▶ **Assigned task**
Should a picture appear anywhere in the data, omit it and copy everything else exactly.

-- Data follows --

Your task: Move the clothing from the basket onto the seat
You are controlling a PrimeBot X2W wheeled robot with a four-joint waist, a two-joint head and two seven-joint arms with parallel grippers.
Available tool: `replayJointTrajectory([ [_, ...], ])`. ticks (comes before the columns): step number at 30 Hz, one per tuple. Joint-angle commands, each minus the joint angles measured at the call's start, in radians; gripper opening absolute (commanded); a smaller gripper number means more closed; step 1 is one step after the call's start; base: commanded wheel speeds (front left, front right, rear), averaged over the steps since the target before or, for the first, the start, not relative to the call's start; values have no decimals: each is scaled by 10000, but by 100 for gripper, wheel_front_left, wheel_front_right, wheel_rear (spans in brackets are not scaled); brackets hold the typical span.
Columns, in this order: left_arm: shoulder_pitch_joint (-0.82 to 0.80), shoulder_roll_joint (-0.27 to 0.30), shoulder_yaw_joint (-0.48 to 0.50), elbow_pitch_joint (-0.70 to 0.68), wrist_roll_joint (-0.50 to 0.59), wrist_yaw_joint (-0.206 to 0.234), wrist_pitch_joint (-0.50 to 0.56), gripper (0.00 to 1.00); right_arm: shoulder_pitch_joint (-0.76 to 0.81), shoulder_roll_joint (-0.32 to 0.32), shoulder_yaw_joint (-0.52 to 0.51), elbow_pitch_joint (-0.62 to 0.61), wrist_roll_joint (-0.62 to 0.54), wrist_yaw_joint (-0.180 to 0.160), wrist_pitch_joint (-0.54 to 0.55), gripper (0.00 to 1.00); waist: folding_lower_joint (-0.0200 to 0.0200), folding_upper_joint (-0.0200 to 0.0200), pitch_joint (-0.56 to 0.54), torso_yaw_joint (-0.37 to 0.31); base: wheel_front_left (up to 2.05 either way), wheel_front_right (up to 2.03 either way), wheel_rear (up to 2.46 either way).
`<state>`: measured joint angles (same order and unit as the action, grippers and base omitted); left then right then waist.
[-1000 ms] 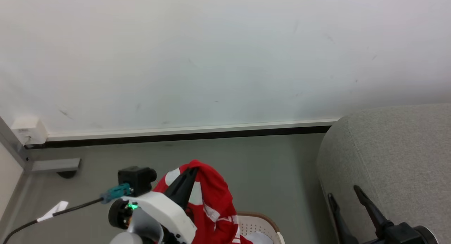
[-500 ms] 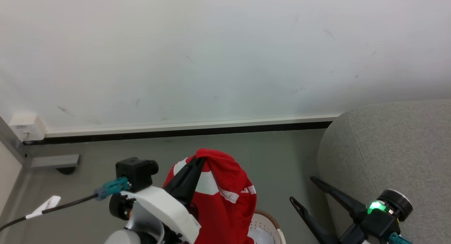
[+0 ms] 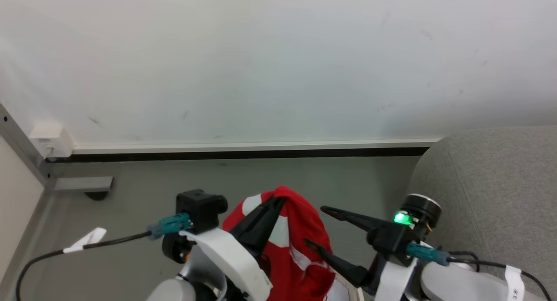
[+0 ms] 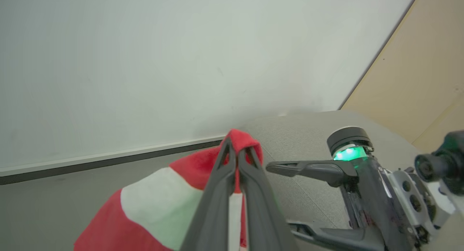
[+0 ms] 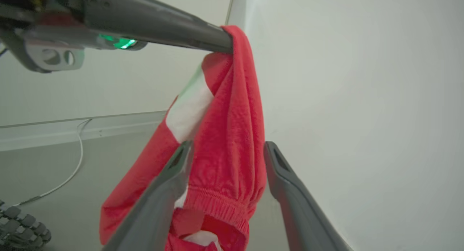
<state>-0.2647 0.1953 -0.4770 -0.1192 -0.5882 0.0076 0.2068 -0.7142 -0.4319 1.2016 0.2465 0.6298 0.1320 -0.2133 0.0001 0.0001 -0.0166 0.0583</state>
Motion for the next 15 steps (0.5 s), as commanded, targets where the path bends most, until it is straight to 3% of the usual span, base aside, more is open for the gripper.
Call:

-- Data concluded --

▶ **Response to this task**
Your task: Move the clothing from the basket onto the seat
You are controlling a PrimeBot X2W wheeled robot with a four-joint waist, a two-joint head and two seven-joint arms with parallel grippers.
Available tool: `replayJointTrajectory([ [_, ...], ])`. ticks (comes before the columns): step number at 30 Hz, one per tuple. Joint-angle commands, each minus the joint angles measured at the call's start, in radians; gripper opening absolute (commanded); a smaller gripper number means more closed; step 1 is one step after the call's start; base: commanded wheel speeds (front left, front right, rear), averaged over the steps since the target before or, for the first, the start, not relative to the call's start; values have no decimals: each is scaled by 10000, but by 100 for gripper, wheel_front_left, wheel_front_right, wheel_rear (spans in brackets are not scaled); brackets hold the typical span.
Columns, in this order: left_arm: shoulder_pitch_joint (-0.82 to 0.80), shoulder_roll_joint (-0.27 to 0.30), shoulder_yaw_joint (-0.48 to 0.50), elbow_pitch_joint (-0.70 to 0.68), wrist_roll_joint (-0.50 to 0.59), wrist_yaw_joint (-0.206 to 0.234), wrist_pitch_joint (-0.50 to 0.56), gripper (0.00 to 1.00); right_arm: shoulder_pitch_joint (-0.76 to 0.81), shoulder_roll_joint (-0.32 to 0.32), shoulder_yaw_joint (-0.52 to 0.51), elbow_pitch_joint (-0.62 to 0.61), wrist_roll_joint (-0.62 to 0.54), wrist_yaw_joint (-0.180 to 0.160), wrist_pitch_joint (-0.54 to 0.55), gripper (0.00 to 1.00); waist: folding_lower_joint (-0.0200 to 0.0200), folding_upper_joint (-0.0200 to 0.0200), pitch_joint (-0.56 to 0.54), torso_yaw_joint (-0.37 to 0.31); base: wheel_front_left (up to 2.05 either way), wheel_front_right (up to 2.03 either way), wheel_rear (up to 2.46 either way).
`<state>`: measured joint angles (same order and unit as the action, grippers and base omitted); left then right then waist.
[-1000 ms] 
[-500 ms] 
[+0 ms] 
[+0 ms] 
[+0 ms] 
<state>-0.2647 0.1953 -0.4770 -0.1192 -0.5882 0.0076 0.2068 -0.7142 -0.4319 1.2016 0.2465 0.6298 0.1320 -0.2133 0.0001 0.0001 -0.0166 0.0583</state>
Motion for the next 15 steps (0.5 s), as commanded, targets where the path bends most, until it is straight to 3% of the usual span, base aside, more is open for the gripper.
Call:

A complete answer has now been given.